In the absence of proof that he did rob you the court is obliged to do exactly that.


----------



## MichaelK (Jan 10, 2002)

RoyK said:


> TiVo can say anything it likes. Saying something doesn't make it true. Maybe the change was superficial, maybe (likely IMHO) it was substantial. We onlookers have no way of knowing which at this juncture.
> 
> TiVo has admitted that the new software is different. At the proper time they will have to offer up the evidence that the new software also infringes. The court certainly won't take TiVo's word for it any more than a criminal court judge would take a prosecuter's word that an accused burgler must be guilty of robbing you based only on the fact that he robbed someone else last week.


not a lawyer but i dont think different or substancially different means a hill of beans.

From the lawyers who post here it appears the important thing is are they "more than colorably" different.

So you can change, you can make lots of changes. But if all your changes are colorably different then it still doesn't matter.

Anywho- it appears that the whole colorable issue is currently off the table and that's for a later stage? Again not a lawyer but sounds to me like the current arguement Tivo is focusing on is what is the meaning and intent of the original injunction. And what would be the proper way for Dish to go about getting it pushed aside.


----------



## MichaelK (Jan 10, 2002)

RoyK said:


> In the absence of proof that he did rob you the court is obliged to do exactly that.


Roy-

I'll let the lawyers correct me if i am wrong, but i beleive you are mistaken at this stage of the proceedings.

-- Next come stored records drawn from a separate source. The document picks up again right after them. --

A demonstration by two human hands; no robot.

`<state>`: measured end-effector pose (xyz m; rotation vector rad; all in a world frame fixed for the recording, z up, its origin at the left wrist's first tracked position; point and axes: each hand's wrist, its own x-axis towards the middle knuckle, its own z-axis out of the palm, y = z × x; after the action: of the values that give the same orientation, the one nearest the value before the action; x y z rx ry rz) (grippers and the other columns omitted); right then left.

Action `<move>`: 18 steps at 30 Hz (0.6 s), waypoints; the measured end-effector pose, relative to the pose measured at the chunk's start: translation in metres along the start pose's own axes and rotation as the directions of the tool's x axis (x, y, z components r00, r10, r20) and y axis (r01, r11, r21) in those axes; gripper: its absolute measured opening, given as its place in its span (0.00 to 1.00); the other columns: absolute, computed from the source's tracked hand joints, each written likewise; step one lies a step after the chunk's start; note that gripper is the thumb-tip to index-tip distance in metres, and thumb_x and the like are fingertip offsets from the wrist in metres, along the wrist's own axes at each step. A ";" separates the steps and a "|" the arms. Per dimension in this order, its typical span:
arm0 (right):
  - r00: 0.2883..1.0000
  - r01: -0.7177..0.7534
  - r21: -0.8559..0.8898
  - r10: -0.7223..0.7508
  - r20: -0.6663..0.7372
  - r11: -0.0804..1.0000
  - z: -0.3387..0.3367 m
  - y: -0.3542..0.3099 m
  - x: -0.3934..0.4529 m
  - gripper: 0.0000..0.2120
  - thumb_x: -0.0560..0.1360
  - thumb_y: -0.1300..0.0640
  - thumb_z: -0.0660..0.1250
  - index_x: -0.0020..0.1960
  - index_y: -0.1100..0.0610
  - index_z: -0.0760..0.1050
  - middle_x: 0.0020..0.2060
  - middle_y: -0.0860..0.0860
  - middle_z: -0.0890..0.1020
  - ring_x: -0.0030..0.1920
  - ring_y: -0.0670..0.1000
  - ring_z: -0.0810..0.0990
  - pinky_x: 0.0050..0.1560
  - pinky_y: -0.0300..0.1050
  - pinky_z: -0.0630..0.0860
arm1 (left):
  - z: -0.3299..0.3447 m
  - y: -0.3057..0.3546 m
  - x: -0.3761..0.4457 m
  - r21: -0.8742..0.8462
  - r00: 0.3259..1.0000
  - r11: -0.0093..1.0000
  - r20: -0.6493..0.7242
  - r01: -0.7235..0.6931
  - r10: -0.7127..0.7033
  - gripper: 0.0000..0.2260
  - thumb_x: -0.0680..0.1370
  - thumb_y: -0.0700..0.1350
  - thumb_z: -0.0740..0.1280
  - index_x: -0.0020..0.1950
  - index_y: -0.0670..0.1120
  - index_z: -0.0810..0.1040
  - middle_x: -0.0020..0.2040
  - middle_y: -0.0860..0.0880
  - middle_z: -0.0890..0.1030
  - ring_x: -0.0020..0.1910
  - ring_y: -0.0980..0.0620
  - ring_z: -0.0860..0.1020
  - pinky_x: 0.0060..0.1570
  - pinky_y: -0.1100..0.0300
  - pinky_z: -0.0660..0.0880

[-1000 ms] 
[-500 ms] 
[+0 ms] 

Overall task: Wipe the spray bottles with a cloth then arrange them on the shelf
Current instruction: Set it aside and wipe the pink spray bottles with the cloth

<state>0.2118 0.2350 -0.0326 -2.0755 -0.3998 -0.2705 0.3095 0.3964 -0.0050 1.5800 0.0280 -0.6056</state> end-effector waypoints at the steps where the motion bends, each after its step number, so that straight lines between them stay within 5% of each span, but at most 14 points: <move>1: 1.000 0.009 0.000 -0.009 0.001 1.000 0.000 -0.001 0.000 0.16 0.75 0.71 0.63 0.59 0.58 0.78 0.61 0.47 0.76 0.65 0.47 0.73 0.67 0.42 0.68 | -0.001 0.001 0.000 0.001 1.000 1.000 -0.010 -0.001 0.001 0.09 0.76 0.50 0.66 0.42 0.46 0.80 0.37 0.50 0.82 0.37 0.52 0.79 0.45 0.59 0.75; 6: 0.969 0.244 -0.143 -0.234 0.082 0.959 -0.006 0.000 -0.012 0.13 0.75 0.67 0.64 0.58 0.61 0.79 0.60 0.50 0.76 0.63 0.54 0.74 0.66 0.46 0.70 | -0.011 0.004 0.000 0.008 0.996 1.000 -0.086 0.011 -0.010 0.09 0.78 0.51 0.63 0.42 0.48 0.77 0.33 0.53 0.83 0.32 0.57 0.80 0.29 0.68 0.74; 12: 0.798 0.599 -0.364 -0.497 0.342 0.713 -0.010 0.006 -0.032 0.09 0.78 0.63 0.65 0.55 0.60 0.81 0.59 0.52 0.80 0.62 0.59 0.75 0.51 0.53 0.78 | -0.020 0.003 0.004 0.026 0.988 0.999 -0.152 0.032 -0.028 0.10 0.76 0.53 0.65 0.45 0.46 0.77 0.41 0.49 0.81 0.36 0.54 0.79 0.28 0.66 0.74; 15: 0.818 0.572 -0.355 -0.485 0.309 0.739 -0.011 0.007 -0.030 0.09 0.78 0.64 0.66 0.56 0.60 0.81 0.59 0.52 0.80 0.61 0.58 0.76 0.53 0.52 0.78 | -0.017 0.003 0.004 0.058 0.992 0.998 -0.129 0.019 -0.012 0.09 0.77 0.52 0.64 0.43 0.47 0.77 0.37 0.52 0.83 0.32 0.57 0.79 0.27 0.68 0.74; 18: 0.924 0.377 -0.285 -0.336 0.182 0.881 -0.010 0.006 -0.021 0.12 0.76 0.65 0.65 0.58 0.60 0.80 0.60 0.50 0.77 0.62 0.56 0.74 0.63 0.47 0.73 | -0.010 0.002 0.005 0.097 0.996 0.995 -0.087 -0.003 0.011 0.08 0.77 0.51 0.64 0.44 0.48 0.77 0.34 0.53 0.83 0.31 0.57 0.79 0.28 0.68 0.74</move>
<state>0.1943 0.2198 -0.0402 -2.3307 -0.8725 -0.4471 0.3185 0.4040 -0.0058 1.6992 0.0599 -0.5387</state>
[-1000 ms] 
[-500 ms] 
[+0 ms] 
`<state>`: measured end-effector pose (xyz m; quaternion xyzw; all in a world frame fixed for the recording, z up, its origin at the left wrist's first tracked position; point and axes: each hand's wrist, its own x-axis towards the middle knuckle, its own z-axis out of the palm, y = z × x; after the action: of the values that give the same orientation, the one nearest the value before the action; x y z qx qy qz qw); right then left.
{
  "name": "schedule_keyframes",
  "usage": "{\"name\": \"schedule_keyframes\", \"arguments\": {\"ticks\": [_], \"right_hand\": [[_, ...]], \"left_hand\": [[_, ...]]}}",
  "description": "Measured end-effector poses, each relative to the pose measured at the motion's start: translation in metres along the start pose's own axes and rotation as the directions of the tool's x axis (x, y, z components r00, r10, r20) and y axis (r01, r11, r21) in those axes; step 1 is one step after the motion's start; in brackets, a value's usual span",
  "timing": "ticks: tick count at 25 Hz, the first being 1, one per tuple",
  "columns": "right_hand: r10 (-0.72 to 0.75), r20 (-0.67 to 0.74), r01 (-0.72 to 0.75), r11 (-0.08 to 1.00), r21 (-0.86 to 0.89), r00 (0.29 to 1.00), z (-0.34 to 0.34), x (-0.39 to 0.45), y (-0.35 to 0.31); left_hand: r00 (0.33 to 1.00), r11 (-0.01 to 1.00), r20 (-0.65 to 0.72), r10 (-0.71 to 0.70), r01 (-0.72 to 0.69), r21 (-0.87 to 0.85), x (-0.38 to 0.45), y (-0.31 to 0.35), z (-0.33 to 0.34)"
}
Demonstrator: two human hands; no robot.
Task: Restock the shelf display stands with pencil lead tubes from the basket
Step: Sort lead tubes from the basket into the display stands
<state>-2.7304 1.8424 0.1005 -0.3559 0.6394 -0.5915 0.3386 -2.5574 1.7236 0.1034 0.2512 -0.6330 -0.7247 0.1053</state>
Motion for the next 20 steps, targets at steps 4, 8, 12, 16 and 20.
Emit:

Tivo in the eyes of the court- has already proved that DISH robbed from tivo. The question now is are their current actions (or current software)- different enough ("more than colorably") from their previous actions(software version) that a new trial is in order.

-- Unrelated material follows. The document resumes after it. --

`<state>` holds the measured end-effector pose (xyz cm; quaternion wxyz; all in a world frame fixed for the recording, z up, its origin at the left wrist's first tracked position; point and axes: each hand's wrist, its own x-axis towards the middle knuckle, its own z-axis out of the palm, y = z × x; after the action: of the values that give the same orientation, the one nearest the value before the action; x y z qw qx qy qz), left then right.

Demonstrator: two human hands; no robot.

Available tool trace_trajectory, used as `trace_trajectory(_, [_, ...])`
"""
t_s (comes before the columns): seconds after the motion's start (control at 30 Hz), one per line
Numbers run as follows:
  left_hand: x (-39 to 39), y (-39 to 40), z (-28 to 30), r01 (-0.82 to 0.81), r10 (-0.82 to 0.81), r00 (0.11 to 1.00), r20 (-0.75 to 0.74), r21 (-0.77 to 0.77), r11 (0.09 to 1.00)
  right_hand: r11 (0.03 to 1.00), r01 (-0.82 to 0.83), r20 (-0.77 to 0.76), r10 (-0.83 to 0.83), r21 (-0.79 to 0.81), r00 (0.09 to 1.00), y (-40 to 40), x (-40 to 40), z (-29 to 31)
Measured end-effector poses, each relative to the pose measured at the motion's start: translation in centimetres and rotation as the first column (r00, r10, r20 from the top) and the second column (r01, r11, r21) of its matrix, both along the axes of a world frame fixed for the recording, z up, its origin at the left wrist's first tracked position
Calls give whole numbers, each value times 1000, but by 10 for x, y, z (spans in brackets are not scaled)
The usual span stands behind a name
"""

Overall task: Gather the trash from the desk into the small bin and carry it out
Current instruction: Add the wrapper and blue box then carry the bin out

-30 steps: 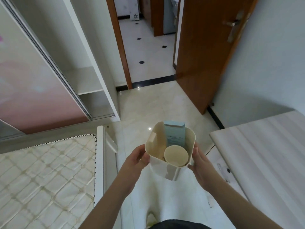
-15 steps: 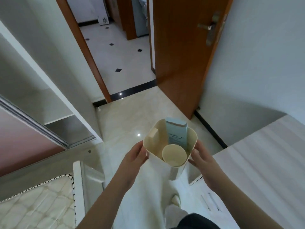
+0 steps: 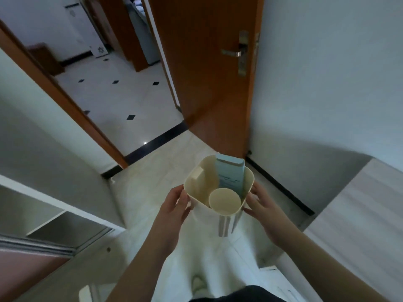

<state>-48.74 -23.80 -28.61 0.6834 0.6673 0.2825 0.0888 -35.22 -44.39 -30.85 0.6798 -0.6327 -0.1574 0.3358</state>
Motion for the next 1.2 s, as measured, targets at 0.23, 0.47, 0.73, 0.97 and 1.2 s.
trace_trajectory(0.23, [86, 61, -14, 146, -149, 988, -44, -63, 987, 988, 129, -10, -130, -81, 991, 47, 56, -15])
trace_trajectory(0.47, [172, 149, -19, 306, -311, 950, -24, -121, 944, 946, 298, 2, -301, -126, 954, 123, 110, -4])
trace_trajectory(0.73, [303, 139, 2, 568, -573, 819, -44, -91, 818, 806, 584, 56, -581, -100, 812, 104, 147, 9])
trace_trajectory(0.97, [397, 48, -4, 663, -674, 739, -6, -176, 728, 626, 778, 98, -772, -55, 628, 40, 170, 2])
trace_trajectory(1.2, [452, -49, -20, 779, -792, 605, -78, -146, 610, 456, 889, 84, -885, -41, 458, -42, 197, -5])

If the court finds yes that things are more than colorably differnt then at a later date you are correct- Tivo must again prove Dish is robbing them.

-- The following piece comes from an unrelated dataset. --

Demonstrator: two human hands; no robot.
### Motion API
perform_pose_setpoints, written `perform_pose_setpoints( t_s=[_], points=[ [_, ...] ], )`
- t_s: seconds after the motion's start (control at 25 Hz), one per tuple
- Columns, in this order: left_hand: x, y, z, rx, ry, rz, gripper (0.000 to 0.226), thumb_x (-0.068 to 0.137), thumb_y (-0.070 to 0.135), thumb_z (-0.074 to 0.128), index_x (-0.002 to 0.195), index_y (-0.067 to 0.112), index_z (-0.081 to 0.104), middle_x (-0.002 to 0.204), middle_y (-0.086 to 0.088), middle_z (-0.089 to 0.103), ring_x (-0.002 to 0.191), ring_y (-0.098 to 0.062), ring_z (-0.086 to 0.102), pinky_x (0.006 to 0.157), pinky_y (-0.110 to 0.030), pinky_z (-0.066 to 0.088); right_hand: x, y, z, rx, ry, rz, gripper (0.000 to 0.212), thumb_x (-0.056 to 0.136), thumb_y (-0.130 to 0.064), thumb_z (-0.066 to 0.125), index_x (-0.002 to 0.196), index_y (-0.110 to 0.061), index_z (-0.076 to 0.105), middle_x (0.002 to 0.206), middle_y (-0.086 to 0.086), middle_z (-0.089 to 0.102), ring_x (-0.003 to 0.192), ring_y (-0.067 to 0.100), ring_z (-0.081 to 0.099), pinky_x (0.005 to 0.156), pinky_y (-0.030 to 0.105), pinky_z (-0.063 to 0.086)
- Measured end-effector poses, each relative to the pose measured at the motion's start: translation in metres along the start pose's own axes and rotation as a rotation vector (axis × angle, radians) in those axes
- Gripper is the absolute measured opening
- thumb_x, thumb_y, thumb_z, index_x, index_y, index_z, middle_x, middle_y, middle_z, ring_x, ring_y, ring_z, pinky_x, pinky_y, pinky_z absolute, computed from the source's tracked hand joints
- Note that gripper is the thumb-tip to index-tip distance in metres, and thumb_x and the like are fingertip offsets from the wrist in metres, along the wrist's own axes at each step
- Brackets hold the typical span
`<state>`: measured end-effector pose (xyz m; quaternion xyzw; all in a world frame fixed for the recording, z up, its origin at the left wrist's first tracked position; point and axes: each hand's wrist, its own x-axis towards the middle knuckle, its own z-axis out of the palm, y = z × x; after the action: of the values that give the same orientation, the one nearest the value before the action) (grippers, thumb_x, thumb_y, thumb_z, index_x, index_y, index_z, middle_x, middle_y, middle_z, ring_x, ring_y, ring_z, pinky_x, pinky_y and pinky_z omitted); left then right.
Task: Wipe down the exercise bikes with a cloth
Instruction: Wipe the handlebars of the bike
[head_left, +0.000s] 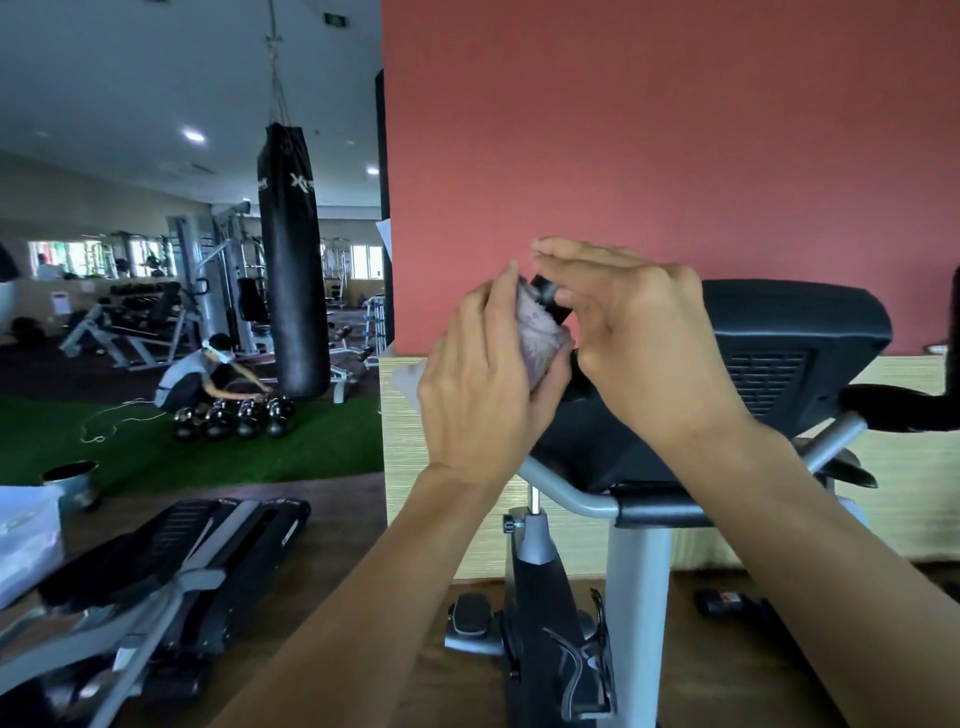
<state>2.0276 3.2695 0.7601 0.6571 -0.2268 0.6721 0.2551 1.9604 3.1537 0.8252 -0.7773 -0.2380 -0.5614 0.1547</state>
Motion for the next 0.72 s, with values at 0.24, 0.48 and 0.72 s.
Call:
perform_pose_setpoints(
  t_s=[0.24,0.48,0.72],
  points=[
    [-0.027,-0.033,0.004,-0.069,0.026,0.045,0.062,0.097,0.047,0.060,0.140,0.007,0.041,0.127,-0.011,0.057,0.109,-0.022,0.056,0.089,-0.031,0.048,0.000,-0.001,-0.001,-0.073,0.036,-0.057,0.047,0.076,0.023,0.060,0.116,0.002,0.073,0.122,0.012,0.072,0.116,0.024,0.068,0.104,0.007,0.037],
    [-0.092,-0.096,-0.025,-0.375,-0.312,-0.254,0.065,0.093,0.057,0.056,0.145,0.027,0.031,0.127,0.013,0.039,0.121,-0.012,0.048,0.099,-0.046,0.052,-0.003,-0.008,-0.010,-0.078,-0.032,0.030,0.053,0.080,0.026,0.056,0.123,-0.001,0.070,0.131,0.005,0.067,0.124,0.009,0.058,0.105,0.006,0.038],
    [-0.061,-0.109,-0.018,-0.658,-0.346,-0.103,0.063,0.098,0.059,0.052,0.145,0.021,0.033,0.130,0.021,0.036,0.120,-0.005,0.045,0.104,-0.028,0.043,-0.014,-0.038,0.024,-0.440,-0.190,-0.214,0.035,0.087,-0.002,0.050,0.111,-0.007,0.075,0.121,0.007,0.071,0.125,0.028,0.060,0.118,0.047,0.032]
  ],
)
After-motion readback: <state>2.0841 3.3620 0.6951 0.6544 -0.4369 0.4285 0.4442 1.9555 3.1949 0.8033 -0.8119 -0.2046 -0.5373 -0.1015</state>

BUT if the court finds that the changes dish made were not that big a deal (eg the proverbial one line of code) then Tivo isn't required to prove anything- the onus would still be on Dish.

Anyway- it seems the colorably arguments aren't scheduled yet. There's a more fundamental argument apparently that tivo wants to make. Assuming Dish gets past this first set of arguments then the issue of the colorable differnt will matter.


----------



## MichaelK (Jan 10, 2002)

Curtis said:


> Again, what is being decided is whether it makes a difference whether the software still infringes or not. If Judge Folsom says it makes a difference then no contempt will be found at this hearing.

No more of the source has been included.